2. Materials and Methods

2.1. Search Strategy and Selection Criteria

The study protocol adheres to the Preferred Reporting Items for Systematic Reviews and Meta-analyses (PRISMA) statement (PRISMA checklist). The protocol has been registered in PROSPERO (ID CRD42025630633). We searched publications from MEDLINE, Embase, and the Cochrane Central Register of Controlled Trials (CENTRAL) from 1 January 2016 and 1 January 2025, looking for any papers reporting the incidence of infective endocarditis in patients who were previously subjected to TAVI or surgical aortic valve replacement. To further reduce the probability of losing any major study related to the topic, an electronic search of major cardiothoracic surgery journals in the electronic format (www.clinicaltrials.gov, www.acc.org, www.escardio.org, www.tctmd.com, www.pcronline.com) was performed. Moreover, we included studies from the suggested list of all the applicable studies from the search engine. The title of every article was considered first, and then selected abstracts were searched to identify the peer-reviewed studies reporting the incidence of infective endocarditis in the respective populations of patients undergoing both surgical and transcatheter aortic valve implantation and the relative mortality. The search algorithm is detailed below. Secondary endpoints were defined as all those that did not appear in all articles in our series, such as mortality and follow-up time. In summary, the inclusion criterion was the reporting of the incidence of PVE in the TAVI and SAVR populations in the text or appendix or the presentation of this incidence in selected international meetings. The exclusion criteria ruled out narrative reviews, meta-analyses, and case series/reports. All non-full-text and duplicate publications were excluded, as were articles not written in English. Furthermore, mortality rates and follow-up time were also included in the data-gathering process.

2.2. Outcomes Measures

The primary endpoint was the incidence of PVE in the two populations. Secondary endpoints that were considered were 30-day and overall mortality and the total follow-up time of the studies. The effect size was the Risk Ratio for the incidence of PVE and Odds Ratio for mortality.

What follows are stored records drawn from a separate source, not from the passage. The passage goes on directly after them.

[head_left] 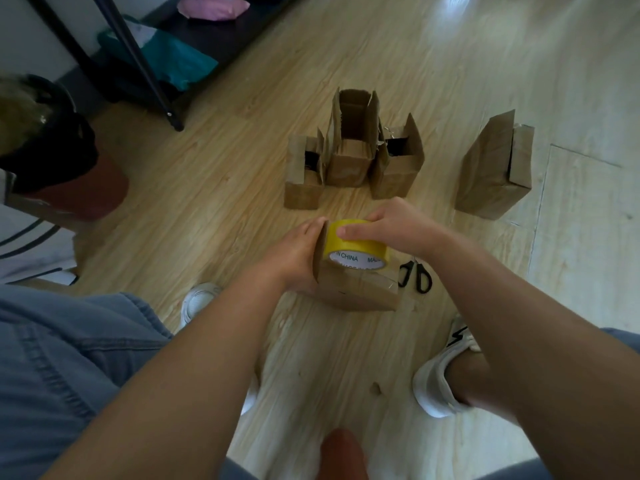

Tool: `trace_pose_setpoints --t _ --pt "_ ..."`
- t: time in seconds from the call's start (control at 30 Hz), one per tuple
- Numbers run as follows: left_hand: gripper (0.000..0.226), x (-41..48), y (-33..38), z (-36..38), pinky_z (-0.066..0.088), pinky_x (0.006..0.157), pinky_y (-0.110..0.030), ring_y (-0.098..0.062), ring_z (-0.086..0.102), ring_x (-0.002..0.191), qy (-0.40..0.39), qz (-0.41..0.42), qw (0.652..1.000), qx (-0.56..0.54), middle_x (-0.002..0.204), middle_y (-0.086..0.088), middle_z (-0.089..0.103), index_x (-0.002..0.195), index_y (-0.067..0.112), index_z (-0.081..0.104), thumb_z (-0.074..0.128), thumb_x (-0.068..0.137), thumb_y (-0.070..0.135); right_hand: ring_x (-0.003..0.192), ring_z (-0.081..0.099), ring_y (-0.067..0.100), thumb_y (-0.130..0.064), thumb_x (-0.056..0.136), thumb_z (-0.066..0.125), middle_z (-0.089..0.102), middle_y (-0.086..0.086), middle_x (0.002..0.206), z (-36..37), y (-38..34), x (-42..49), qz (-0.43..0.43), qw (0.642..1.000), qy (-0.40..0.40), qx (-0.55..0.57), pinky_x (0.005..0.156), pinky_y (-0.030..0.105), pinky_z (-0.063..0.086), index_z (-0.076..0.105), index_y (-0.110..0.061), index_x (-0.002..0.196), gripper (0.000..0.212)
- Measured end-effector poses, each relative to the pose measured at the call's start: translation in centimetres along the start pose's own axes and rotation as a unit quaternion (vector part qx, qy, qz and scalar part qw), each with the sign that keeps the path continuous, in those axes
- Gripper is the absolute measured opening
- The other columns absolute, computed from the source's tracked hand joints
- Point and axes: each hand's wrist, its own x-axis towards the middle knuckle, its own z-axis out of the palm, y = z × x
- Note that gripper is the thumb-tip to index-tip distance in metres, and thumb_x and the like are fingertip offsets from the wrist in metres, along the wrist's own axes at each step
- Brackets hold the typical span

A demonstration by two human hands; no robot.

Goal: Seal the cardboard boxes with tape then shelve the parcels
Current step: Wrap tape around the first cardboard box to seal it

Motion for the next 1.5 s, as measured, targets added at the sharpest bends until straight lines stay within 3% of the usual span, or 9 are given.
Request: trace_pose_setpoints --t 0.2,0.47,0.67,0.8,1.03,1.23,1.33,1.4,1.5 --pt "0.132 -0.4 -0.9 -0.1 0.033 0.114 -0.035 -0.021 0.028 0.144 -0.026 -0.033 0.999 -0.023 0.164 0.005 0.011 0.157 0.028 -0.006 0.088 0.065 0.020 0.067 0.057 0.018 -0.067 0.079 0.070 0.056 0.004 0.069 0.5 3.6 0.2 0.063 0.977 0.009 -0.206 0.058 0.031 0.044 0.065 -0.009 0.071 0.059" --pt "0.137 0.4 -2.2 -0.5 0.034 0.113 -0.037 -0.022 0.028 0.144 -0.051 -0.062 0.996 -0.024 0.163 0.001 0.016 0.157 0.030 -0.006 0.090 0.061 0.013 0.057 0.044 0.015 -0.074 0.071 0.070 0.044 0.001 0.063 1.3 4.7 0.5 0.097 0.991 0.025 -0.087 0.052 0.030 0.033 0.052 -0.012 0.066 0.065" --pt "0.147 0.2 -0.9 -0.9 0.011 0.123 -0.039 -0.016 -0.013 0.151 -0.067 -0.051 0.996 0.013 0.162 0.007 -0.024 0.151 0.031 -0.026 0.091 0.063 0.019 0.053 0.040 0.014 -0.065 0.078 0.072 0.039 0.001 0.059 2.0 4.8 0.5 0.087 0.991 0.040 -0.088 0.051 0.030 0.029 0.045 -0.013 0.060 0.062" --pt "0.145 0.5 1.1 -0.8 -0.001 0.123 -0.042 -0.016 -0.024 0.148 -0.044 -0.019 0.994 0.095 0.160 0.008 -0.030 0.151 0.028 -0.027 0.089 0.065 0.022 0.055 0.045 0.015 -0.067 0.076 0.073 0.045 0.002 0.061 2.1 4.5 0.6 0.086 0.990 0.044 -0.104 0.053 0.030 0.033 0.053 -0.011 0.064 0.060" --pt "0.126 0.8 0.0 0.9 0.014 0.123 -0.038 -0.025 0.007 0.151 0.009 -0.010 0.984 0.177 0.163 -0.004 0.006 0.157 0.017 0.001 0.088 0.066 0.029 0.055 0.046 0.013 -0.071 0.072 0.072 0.047 0.000 0.060 2.5 3.5 0.7 0.073 0.989 0.018 -0.126 0.052 0.029 0.035 0.052 -0.013 0.061 0.063" --pt "0.119 0.2 -2.5 0.4 0.019 0.119 -0.034 -0.025 0.016 0.148 -0.010 -0.052 0.982 0.183 0.162 -0.006 0.010 0.157 0.014 0.006 0.085 0.068 0.020 0.088 0.064 0.018 -0.071 0.076 0.068 0.069 0.009 0.096 2.8 2.8 0.5 0.062 0.997 -0.039 -0.004 0.072 0.031 0.044 0.074 -0.002 0.106 0.075" --pt "0.114 -0.1 -3.5 0.6 0.021 0.119 -0.037 -0.025 0.020 0.146 -0.003 -0.057 0.983 0.176 0.161 -0.005 0.013 0.156 0.015 0.009 0.083 0.070 0.018 0.075 0.059 0.017 -0.061 0.082 0.071 0.062 0.007 0.082 3.5 1.9 0.9 0.036 0.998 -0.050 -0.020 0.066 0.032 0.042 0.074 0.000 0.093 0.061" --pt "0.111 -0.2 -3.8 0.6 0.024 0.116 -0.036 -0.026 0.025 0.144 0.001 -0.058 0.986 0.157 0.161 -0.003 0.013 0.156 0.017 0.011 0.082 0.071 0.016 0.060 0.045 0.014 -0.057 0.083 0.072 0.046 0.002 0.065 3.7 1.4 1.3 0.026 0.997 -0.049 -0.053 0.056 0.030 0.031 0.059 -0.004 0.067 0.057" --pt "0.112 -0.3 -4.6 0.9 0.026 0.115 -0.035 -0.026 0.024 0.144 0.004 -0.062 0.989 0.131 0.163 -0.002 0.012 0.157 0.019 0.011 0.082 0.071 0.012 0.052 0.037 0.014 -0.060 0.083 0.070 0.036 0.000 0.056 3.3 1.4 1.9 0.014 0.991 -0.035 -0.128 0.051 0.030 0.027 0.047 -0.013 0.058 0.058"
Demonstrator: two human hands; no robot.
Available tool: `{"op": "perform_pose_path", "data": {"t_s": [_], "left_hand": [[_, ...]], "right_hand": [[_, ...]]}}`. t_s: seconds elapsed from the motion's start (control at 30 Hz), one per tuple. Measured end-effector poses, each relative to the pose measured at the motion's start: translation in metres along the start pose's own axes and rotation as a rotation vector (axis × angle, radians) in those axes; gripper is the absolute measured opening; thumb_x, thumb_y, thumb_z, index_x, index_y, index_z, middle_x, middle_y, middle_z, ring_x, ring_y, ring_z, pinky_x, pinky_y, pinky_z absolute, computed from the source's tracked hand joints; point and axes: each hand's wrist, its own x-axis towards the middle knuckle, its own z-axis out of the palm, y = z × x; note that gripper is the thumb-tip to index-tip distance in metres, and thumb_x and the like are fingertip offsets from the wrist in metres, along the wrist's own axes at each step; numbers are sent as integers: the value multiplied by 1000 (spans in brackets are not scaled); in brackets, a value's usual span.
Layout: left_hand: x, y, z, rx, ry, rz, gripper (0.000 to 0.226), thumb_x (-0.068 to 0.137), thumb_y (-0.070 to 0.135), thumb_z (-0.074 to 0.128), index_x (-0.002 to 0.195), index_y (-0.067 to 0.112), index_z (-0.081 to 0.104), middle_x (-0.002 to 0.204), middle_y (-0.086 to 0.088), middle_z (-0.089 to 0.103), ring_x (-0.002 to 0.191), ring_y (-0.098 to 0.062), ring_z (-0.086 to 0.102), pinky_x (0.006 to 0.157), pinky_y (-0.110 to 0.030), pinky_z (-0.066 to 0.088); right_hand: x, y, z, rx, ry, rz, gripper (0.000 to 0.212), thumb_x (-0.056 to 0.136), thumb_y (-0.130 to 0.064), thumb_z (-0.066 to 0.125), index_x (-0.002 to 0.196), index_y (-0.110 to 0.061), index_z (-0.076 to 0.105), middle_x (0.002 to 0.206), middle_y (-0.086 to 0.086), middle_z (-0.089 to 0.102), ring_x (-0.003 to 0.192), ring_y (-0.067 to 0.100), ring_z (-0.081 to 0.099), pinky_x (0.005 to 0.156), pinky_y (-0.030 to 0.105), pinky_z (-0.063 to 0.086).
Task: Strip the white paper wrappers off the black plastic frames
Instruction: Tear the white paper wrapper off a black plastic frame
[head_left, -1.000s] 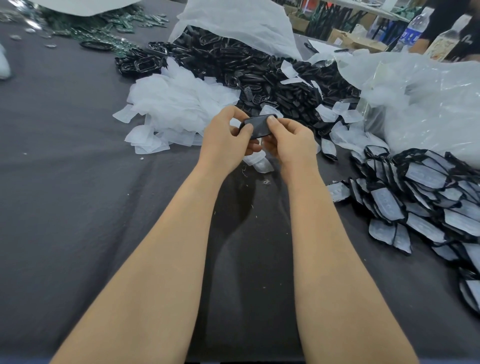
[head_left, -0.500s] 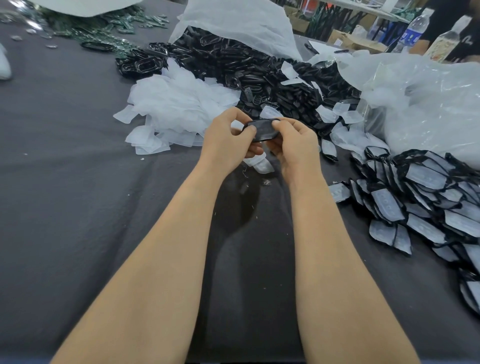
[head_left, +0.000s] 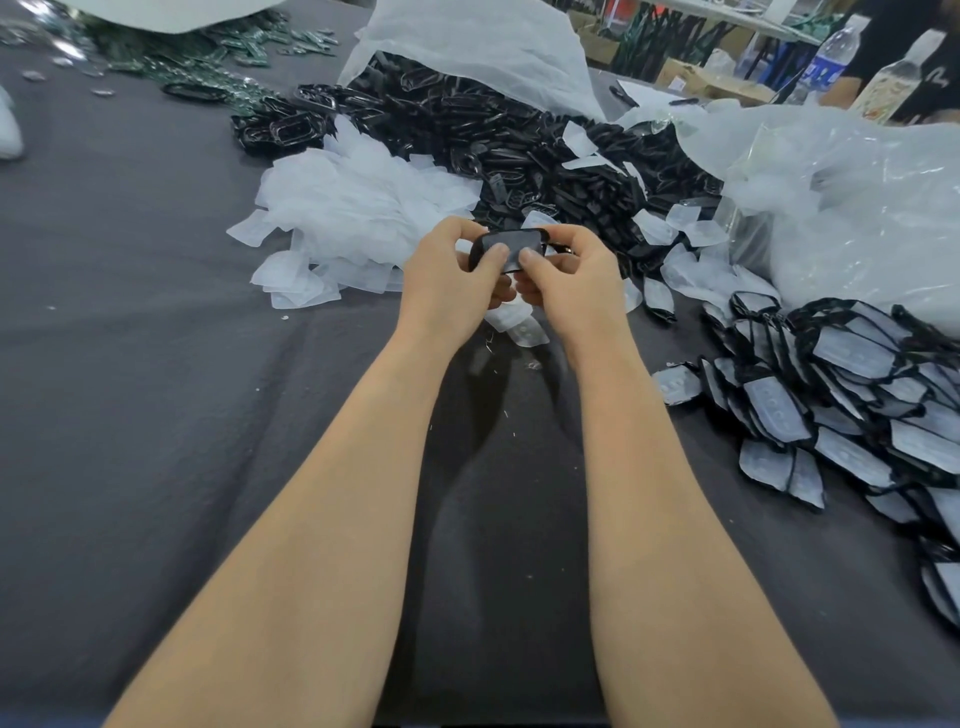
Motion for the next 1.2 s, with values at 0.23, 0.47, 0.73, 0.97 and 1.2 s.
{"op": "perform_pose_path", "data": {"t_s": [0.23,0.47,0.73,0.97,1.2], "left_hand": [[-1,-1,0,55,-4,20,20,91,5,57,95,21,48,77,-5,67,61,-9,66,74,-32,59],[-1,2,0,15,-32,-26,20,95,3,49,102,21,49,77,-5,68,69,-14,69,82,-37,58],[-8,42,47,38,-88,105,10,93,12,55,94,19,47,70,-5,65,55,-12,67,67,-32,59],[-30,68,158,275,-228,215,11,94,23,56,100,13,55,94,-1,65,85,-17,59,70,-24,40],[-50,58,228,519,-300,200,24,96,30,52,114,16,57,128,-8,47,119,-29,46,98,-40,40]], "right_hand": [[-1,0,-2,13,-27,11,22,92,-1,55,112,-10,55,77,7,68,66,16,68,72,29,57],[-5,-8,-4,-1,1,48,21,93,-6,54,113,-8,57,82,10,70,71,19,69,74,32,58],[-8,-28,-53,-188,319,-10,2,91,-18,60,89,-17,60,83,5,66,87,26,67,87,42,53],[-34,-21,-156,-288,677,28,16,91,-20,61,103,-10,65,78,-5,61,81,16,60,77,25,47],[-50,0,-203,-653,840,233,19,96,-32,52,104,-19,63,109,1,62,115,26,48,98,39,35]]}}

2.3. Data Extraction and Analysis

Two independent investigators (EG and MS) identified articles that fulfilled the pre-specified inclusion criteria. Eligible papers were then reviewed in duplicate, and disagreement was solved by a third investigator (FB). Variables included the following: study name, publication year, study design, number of patients who underwent TAVI and SAVR, incidence of IE in the two groups, in-hospital 30-day mortality, long-term mortality, and overall follow-up time.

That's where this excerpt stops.